「標準オブジェクトのプロパティに無理やり詰め込んだ結果、取引レコードが100以上の項目で肥大化してしまった」「カスタムオブジェクトを作ったはいいが、誰も使っていない」「どこまでを標準で対応し、どこからカスタムオブジェクトを作るべきか判断がつかない」
HubSpotの導入支援を重ねる中で、カスタムオブジェクトに関するこうした相談を頻繁に受けます。そして、その多くに共通するのは、「作るべきか・作らないべきか」の判断基準が曖昧なまま設計を進めてしまったという問題です。
カスタムオブジェクトはHubSpotの柔軟性を大幅に高める強力な機能ですが、安易に追加すればCRM全体の複雑性が増し、運用コストが跳ね上がります。逆に、必要な場面でカスタムオブジェクトを使わず、標準オブジェクトに情報を詰め込み続ければ、データ構造が破綻します。
本記事では、多数のHubSpot導入案件から体系化したカスタムオブジェクトの設計判断フレームワークを提供します。「いつ作るべきか」「いつ作らないべきか」の判断基準、設計パターン、そして実務で遭遇する典型的な失敗パターンと成功パターンを具体的に解説します。
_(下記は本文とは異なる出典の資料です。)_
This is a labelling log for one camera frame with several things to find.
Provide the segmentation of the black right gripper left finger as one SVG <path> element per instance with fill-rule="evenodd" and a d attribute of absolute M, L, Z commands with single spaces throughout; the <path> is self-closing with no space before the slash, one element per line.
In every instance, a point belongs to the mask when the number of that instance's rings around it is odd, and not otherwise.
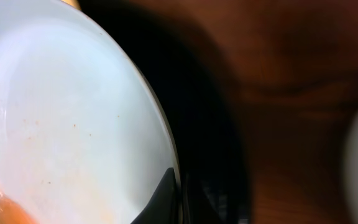
<path fill-rule="evenodd" d="M 177 224 L 177 183 L 174 169 L 168 168 L 146 207 L 131 224 Z"/>

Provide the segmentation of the light blue plate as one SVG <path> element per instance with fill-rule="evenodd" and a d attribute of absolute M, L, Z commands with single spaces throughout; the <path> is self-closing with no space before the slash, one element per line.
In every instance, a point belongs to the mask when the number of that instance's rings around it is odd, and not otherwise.
<path fill-rule="evenodd" d="M 170 218 L 177 170 L 158 101 L 102 27 L 62 1 L 0 1 L 0 199 L 36 223 L 134 223 L 167 179 Z"/>

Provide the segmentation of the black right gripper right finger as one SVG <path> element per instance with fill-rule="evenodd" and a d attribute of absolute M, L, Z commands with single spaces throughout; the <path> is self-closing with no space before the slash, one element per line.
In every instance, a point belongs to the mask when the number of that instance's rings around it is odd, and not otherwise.
<path fill-rule="evenodd" d="M 208 181 L 187 174 L 183 181 L 183 222 L 225 224 L 227 197 Z"/>

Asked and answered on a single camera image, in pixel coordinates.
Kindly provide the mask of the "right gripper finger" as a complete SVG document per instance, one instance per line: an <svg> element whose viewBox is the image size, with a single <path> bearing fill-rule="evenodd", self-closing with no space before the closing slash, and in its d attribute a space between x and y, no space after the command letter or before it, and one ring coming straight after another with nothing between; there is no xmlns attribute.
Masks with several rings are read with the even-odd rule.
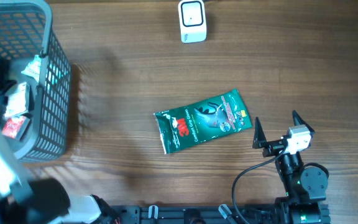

CRMデータベース設計の基本については前回の記事で解説していますので、あわせてご参照ください。
HubSpotには、あらかじめ用意された標準オブジェクトとして「コンタクト」「会社」「取引」「チケット」の4つがあります。これらはBtoBビジネスの基本的なデータ構造をカバーしており、多くの企業はこの4つのオブジェクトで営業・マーケティング・カスタマーサポートの主要な業務データを管理できます。
しかし、すべてのビジネスがこの4つだけで完結するわけではありません。例えば、SaaS企業が月額課金の請求データを管理したい場合、取引オブジェクトでは「1回の商談=1つの取引」という構造になっており、月次で発生する請求レコードを表現するには不十分です。同様に、不動産業で物件情報を管理したい場合や、人材紹介業で求人案件を管理したい場合も、標準オブジェクトだけでは業務データの全体像を表現できません。
カスタムオブジェクトは、こうした「標準オブジェクトでは表現できない独自のビジネスデータ」を、HubSpot内で独立したテーブルとして作成する機能です。カスタムオブジェクトを作成すると、標準オブジェクトと同様にプロパティ(データ項目)を自由に定義でき、他のオブジェクトとの関連付け(アソシエーション)も設定できます。レポートやワークフロー、ビューのフィルターなど、HubSpotのさまざまな機能でも活用できます。
カスタムオブジェクトの設計判断をする前に、標準オブジェクトとの本質的な違いを整理しておきましょう。
| 比較項目 | 標準オブジェクト | カスタムオブジェクト |
|---|---|---|
| 定義 | HubSpotに初期搭載されたテーブル | ユーザーが独自に作成するテーブル |
| HubSpot機能との連携 | すべての機能(ワークフロー、レポート、リスト、シーケンスなど)と完全連携 | 主要機能との連携は可能だが、一部機能に制約がある場合がある |
| プラン要件 | すべてのプランで利用可能 | Enterprise プランが必要 |
| 作成上限 | 変更不可(追加・削除できない) | プランに応じた上限あり |
| 設計自由度 | プロパティの追加は自由だが、オブジェクト自体の構造は固定 | オブジェクト名・構造・プロパティすべてを自由に定義できる |
| 運用負荷 | HubSpotのベストプラクティスに沿った運用が可能 | 設計・運用・保守すべてを自社で管理する必要がある |
この違いを理解した上で押さえるべき最も重要なポイントは、カスタムオブジェクトは「できること」を増やす一方で「管理すべきこと」も増やすということです。標準オブジェクトはHubSpotが設計・最適化したものであるため、アップデートによる機能拡張の恩恵を自然に受けられます。一方、カスタムオブジェクトは自社で設計した独自のデータ構造であるため、その設計の妥当性や運用の維持はすべて自社の責任となります。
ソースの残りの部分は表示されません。